**What you need to do:**
Write the records out again exactly as they read, dropping any picture they hold.

**Entries shown:**
--

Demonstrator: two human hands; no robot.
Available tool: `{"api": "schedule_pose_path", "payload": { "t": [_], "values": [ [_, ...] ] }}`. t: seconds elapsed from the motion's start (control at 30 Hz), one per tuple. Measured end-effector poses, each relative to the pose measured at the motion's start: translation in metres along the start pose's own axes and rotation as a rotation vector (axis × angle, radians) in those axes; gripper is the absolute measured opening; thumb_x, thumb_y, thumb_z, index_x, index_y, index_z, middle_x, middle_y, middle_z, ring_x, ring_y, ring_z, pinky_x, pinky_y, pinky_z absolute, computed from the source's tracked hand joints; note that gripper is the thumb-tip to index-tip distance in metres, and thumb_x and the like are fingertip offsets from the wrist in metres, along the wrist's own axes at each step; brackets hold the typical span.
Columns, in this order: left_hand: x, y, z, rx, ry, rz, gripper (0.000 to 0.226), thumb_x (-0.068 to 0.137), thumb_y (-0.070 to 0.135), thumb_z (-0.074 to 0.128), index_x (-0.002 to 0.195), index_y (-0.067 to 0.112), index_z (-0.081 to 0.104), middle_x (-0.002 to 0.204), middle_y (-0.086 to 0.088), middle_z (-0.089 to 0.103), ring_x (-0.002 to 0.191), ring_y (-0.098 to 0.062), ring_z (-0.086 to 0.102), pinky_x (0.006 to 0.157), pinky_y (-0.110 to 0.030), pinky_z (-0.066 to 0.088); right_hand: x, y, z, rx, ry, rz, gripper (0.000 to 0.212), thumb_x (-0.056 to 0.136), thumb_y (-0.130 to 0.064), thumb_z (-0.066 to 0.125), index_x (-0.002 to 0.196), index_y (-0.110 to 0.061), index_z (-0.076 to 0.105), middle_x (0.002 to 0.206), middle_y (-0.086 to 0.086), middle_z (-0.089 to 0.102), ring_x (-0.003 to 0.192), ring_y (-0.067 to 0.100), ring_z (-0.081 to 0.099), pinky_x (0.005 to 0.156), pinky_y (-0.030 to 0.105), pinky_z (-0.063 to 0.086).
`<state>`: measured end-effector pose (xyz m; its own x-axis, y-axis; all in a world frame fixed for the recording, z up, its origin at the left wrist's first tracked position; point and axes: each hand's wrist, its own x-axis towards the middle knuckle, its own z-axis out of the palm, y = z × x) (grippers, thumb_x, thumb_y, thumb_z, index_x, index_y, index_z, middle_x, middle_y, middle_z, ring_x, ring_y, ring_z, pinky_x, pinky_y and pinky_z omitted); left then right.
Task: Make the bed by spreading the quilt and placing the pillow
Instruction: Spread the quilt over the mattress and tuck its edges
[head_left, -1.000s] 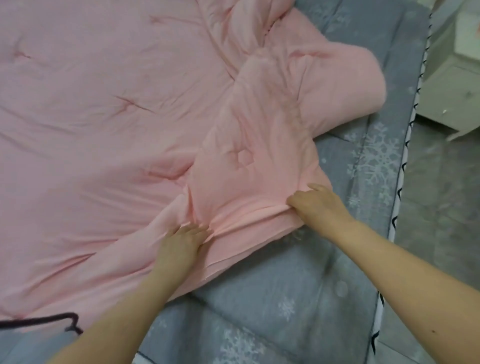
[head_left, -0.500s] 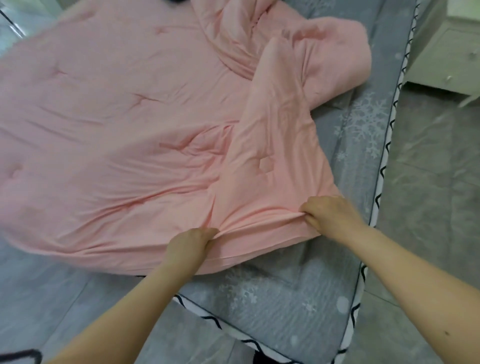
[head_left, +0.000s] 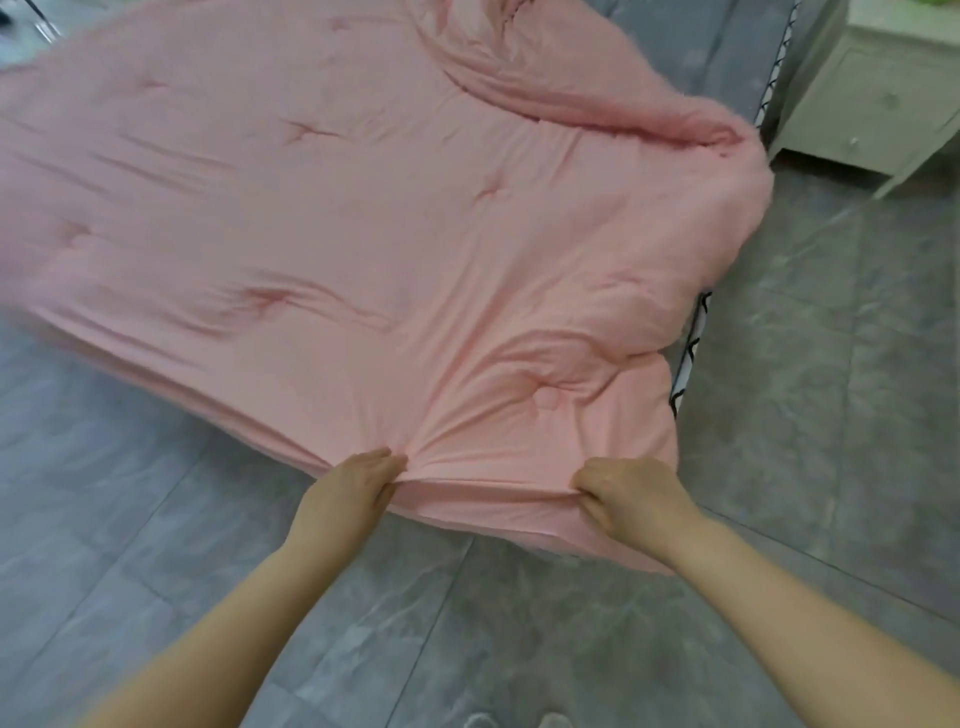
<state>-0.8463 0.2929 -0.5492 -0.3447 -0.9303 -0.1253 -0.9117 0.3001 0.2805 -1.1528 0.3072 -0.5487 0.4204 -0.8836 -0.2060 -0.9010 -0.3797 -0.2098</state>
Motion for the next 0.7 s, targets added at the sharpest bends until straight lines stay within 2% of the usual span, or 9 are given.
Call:
{"api": "schedule_pose_path", "payload": {
  "t": [0.07,0.13,0.27,0.4,0.47,0.53,0.6,0.63,0.7],
  "values": [
    [-0.014,0.002,0.007,-0.064,0.036,-0.110,0.028,0.088,0.019,0.053,0.111,0.014,0.068,0.115,-0.009,0.067,0.100,-0.028,0.065,0.074,-0.040,0.054,-0.016,-0.016,0.015,0.053,-0.037,0.005,0.058,0.073,-0.043,0.014,0.087,-0.018,0.064,0.090,0.003,0.068,0.082,0.028,0.065,0.058,0.033,0.044],
    [-0.024,0.002,0.015,-0.118,0.058,-0.192,0.031,0.090,0.014,0.056,0.120,0.015,0.064,0.130,-0.009,0.058,0.115,-0.027,0.057,0.091,-0.039,0.046,-0.032,-0.033,0.025,0.110,-0.067,-0.014,0.052,0.081,-0.043,0.018,0.091,-0.015,0.060,0.100,0.007,0.066,0.093,0.032,0.060,0.064,0.033,0.038],
    [-0.033,0.003,0.021,-0.143,0.068,-0.210,0.031,0.093,0.018,0.051,0.123,0.017,0.061,0.134,-0.008,0.055,0.120,-0.027,0.053,0.097,-0.041,0.044,-0.055,-0.057,0.015,0.235,-0.062,-0.002,0.024,0.090,-0.033,0.046,0.076,-0.015,0.054,0.089,0.011,0.066,0.085,0.035,0.059,0.060,0.033,0.033],
    [-0.042,0.005,0.019,-0.197,0.160,-0.205,0.030,0.093,0.014,0.052,0.121,0.015,0.062,0.133,-0.008,0.056,0.120,-0.026,0.053,0.097,-0.041,0.044,-0.061,-0.063,-0.004,0.255,-0.015,-0.040,0.026,0.083,-0.029,0.053,0.062,-0.020,0.040,0.071,0.012,0.064,0.070,0.037,0.057,0.052,0.029,0.025],
    [-0.044,0.004,0.021,-0.190,0.174,-0.192,0.029,0.093,0.014,0.051,0.120,0.017,0.062,0.132,-0.005,0.057,0.121,-0.024,0.053,0.097,-0.040,0.044,-0.059,-0.068,-0.004,0.186,-0.048,-0.062,0.027,0.085,-0.030,0.051,0.061,-0.020,0.041,0.078,0.010,0.066,0.075,0.035,0.059,0.047,0.029,0.022],
    [-0.048,0.005,0.030,-0.122,0.007,-0.247,0.029,0.095,0.016,0.046,0.118,0.021,0.063,0.129,-0.003,0.059,0.118,-0.024,0.054,0.093,-0.038,0.046,-0.060,-0.070,0.003,0.056,-0.259,-0.033,0.016,0.087,-0.027,0.049,0.076,-0.020,0.059,0.098,0.007,0.067,0.092,0.031,0.060,0.056,0.026,0.031],
    [-0.058,0.007,0.046,0.019,-0.292,-0.347,0.031,0.094,0.018,0.041,0.114,0.027,0.063,0.121,-0.002,0.061,0.108,-0.024,0.057,0.082,-0.033,0.048,-0.065,-0.073,0.018,-0.018,-0.530,-0.014,0.021,0.087,-0.025,0.050,0.099,-0.018,0.067,0.111,0.009,0.065,0.103,0.030,0.060,0.070,0.027,0.039],
    [-0.063,0.009,0.052,0.059,-0.382,-0.377,0.031,0.093,0.018,0.040,0.112,0.028,0.063,0.118,-0.002,0.062,0.104,-0.024,0.057,0.077,-0.031,0.046,-0.068,-0.074,0.023,-0.023,-0.617,-0.002,0.024,0.089,-0.027,0.051,0.103,-0.016,0.067,0.113,0.010,0.065,0.105,0.030,0.059,0.074,0.028,0.041],
    [-0.072,0.010,0.062,0.057,-0.420,-0.416,0.030,0.093,0.021,0.041,0.113,0.026,0.062,0.117,-0.003,0.062,0.103,-0.024,0.058,0.075,-0.030,0.044,-0.074,-0.073,0.034,0.011,-0.662,0.048,0.028,0.093,-0.033,0.048,0.104,-0.015,0.067,0.115,0.012,0.064,0.106,0.029,0.059,0.075,0.028,0.040]
  ]
}}
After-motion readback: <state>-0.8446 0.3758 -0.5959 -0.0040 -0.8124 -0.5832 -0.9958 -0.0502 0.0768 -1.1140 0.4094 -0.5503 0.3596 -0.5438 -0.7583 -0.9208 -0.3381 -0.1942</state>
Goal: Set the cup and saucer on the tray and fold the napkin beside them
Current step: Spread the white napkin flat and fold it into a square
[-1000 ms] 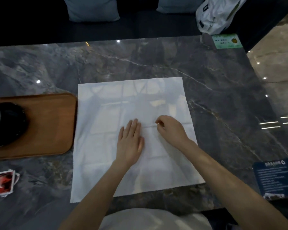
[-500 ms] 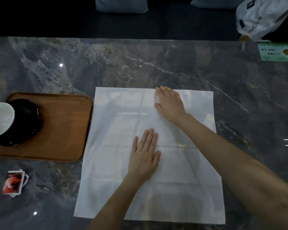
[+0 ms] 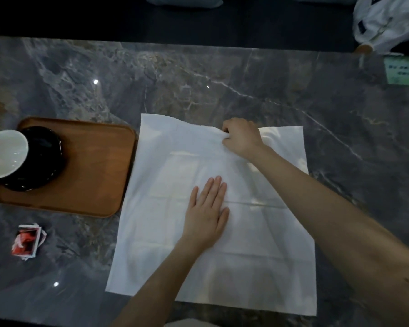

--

**Your solution:**
Demonstrator: two human hands; no robot.
Available tool: `{"api": "schedule_pose_path", "payload": { "t": [_], "values": [ [_, ...] ] }}`. t: seconds elapsed from the motion's start (control at 30 Hz), one per tuple. Measured end-effector poses, each relative to the pose measured at the motion's start: translation in metres along the start pose's own axes and rotation as a rotation vector (axis × angle, radians) in those axes; gripper is the absolute measured opening; thumb_x, thumb_y, thumb_z, index_x, index_y, index_z, middle_x, middle_y, middle_z, ring_x, ring_y, ring_z, pinky_x, pinky_y, pinky_z absolute, computed from the source's tracked hand joints; note that gripper is the thumb-tip to index-tip distance in metres, and thumb_x and the like are fingertip offsets from the wrist in metres, along the wrist's own axes at each step; brackets hold the typical span.
Columns, in this order: left_hand: x, y, z, rx, ry, rz, gripper (0.000 to 0.226), thumb_x (-0.068 to 0.137), thumb_y (-0.070 to 0.135), thumb_z (-0.074 to 0.128), index_x (-0.002 to 0.195), index_y (-0.067 to 0.112), index_z (-0.081 to 0.104), middle_x (-0.002 to 0.204), middle_y (-0.086 to 0.088), middle_z (-0.089 to 0.103), ring_x (-0.002 to 0.191), ring_y (-0.098 to 0.062), ring_z (-0.086 to 0.102), pinky_x (0.006 to 0.157), pinky_y (-0.110 to 0.030), pinky_z (-0.066 to 0.088); right_hand: x, y, z, rx, ry, rz, gripper (0.000 to 0.212), thumb_x (-0.056 to 0.136), thumb_y (-0.130 to 0.064), thumb_z (-0.066 to 0.125), index_x (-0.002 to 0.196), index_y (-0.110 to 0.061), index_z (-0.076 to 0.105), middle_x (0.002 to 0.206), middle_y (-0.086 to 0.086), middle_z (-0.089 to 0.102), ring_x (-0.003 to 0.192), ring_y (-0.067 to 0.100), ring_z (-0.081 to 0.099), pinky_x (0.005 to 0.156), pinky_y (-0.030 to 0.105), pinky_z (-0.063 to 0.086).
`<state>`: measured end-effector pose (xyz m; its own x-axis, y-axis; all in a world frame fixed for the recording, z up, its origin at the left wrist's first tracked position; point and axes: each hand's wrist, its own x-axis towards the middle knuckle, its own z-axis out of the palm, y = z × x) (grippers, thumb_x, thumb_y, thumb_z, index_x, index_y, index_z, middle_x, middle_y, middle_z, ring_x, ring_y, ring_z, pinky_x, pinky_y and pinky_z omitted); left then right.
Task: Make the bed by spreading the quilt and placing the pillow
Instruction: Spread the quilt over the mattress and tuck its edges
[head_left, -1.000s] 
[head_left, -0.500s] 
[head_left, +0.000s] 
<state>-0.8463 0.2929 -0.5492 -0.3447 -0.9303 -0.1253 -0.9117 0.3001 0.2805 -1.1528 0.3072 -0.5487 0.4204 -0.8836 -0.2060 -0.9010 -0.3797 -0.2098</state>
Motion for the next 0.7 s, targets added at the sharpest bends until straight lines stay within 2% of the usual span, or 9 are given.
Call:
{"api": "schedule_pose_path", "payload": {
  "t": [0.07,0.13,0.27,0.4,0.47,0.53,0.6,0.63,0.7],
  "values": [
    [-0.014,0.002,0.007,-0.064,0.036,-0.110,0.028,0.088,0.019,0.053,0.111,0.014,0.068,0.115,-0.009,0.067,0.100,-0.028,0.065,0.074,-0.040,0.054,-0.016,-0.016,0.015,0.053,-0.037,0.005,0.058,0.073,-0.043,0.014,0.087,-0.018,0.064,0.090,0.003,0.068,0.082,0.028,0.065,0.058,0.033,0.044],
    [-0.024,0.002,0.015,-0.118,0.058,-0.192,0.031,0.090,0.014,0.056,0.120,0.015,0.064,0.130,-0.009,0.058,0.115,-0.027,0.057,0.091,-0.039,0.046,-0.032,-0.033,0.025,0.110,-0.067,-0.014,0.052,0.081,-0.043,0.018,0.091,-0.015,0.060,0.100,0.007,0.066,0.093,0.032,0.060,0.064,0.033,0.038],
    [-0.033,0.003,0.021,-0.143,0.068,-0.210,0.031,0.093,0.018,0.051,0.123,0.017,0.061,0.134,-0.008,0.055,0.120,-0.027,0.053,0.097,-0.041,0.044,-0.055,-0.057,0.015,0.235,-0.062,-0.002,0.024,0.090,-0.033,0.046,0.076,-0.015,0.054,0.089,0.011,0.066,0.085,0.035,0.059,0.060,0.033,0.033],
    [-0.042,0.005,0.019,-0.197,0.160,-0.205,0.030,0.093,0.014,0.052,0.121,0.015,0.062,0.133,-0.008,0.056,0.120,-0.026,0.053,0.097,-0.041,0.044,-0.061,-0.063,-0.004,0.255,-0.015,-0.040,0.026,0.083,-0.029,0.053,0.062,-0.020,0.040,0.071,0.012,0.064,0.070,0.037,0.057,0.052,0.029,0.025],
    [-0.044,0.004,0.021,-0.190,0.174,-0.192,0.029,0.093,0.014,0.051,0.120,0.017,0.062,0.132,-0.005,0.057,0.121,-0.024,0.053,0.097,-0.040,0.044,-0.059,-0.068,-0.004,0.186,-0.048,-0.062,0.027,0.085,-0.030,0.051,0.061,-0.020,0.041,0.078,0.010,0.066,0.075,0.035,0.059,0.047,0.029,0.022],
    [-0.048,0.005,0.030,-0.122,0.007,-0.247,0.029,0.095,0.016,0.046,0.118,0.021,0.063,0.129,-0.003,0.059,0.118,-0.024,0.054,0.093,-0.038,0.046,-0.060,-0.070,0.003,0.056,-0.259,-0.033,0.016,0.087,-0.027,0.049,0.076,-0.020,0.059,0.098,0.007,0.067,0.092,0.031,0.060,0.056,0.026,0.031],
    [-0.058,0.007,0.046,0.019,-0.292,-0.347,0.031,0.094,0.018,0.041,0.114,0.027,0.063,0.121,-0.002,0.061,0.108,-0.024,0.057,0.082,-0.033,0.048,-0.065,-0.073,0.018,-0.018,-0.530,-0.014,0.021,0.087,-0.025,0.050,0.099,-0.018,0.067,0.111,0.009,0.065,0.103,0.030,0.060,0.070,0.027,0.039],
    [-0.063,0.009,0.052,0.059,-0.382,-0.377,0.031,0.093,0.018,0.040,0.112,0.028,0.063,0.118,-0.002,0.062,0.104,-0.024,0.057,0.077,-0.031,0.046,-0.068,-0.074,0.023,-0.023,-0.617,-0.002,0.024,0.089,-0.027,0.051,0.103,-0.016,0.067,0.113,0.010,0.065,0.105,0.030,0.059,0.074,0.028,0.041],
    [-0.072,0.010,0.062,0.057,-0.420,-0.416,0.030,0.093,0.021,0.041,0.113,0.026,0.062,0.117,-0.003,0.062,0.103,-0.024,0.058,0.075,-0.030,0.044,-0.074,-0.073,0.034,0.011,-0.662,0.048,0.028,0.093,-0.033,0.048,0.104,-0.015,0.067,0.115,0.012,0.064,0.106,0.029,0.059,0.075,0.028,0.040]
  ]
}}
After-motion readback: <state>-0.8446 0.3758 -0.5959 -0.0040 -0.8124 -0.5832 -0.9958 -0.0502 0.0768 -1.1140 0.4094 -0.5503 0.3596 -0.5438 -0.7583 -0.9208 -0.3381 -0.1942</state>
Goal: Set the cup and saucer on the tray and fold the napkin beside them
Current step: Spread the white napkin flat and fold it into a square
[-1000 ms] 
[-500 ms] 
[+0 ms] 

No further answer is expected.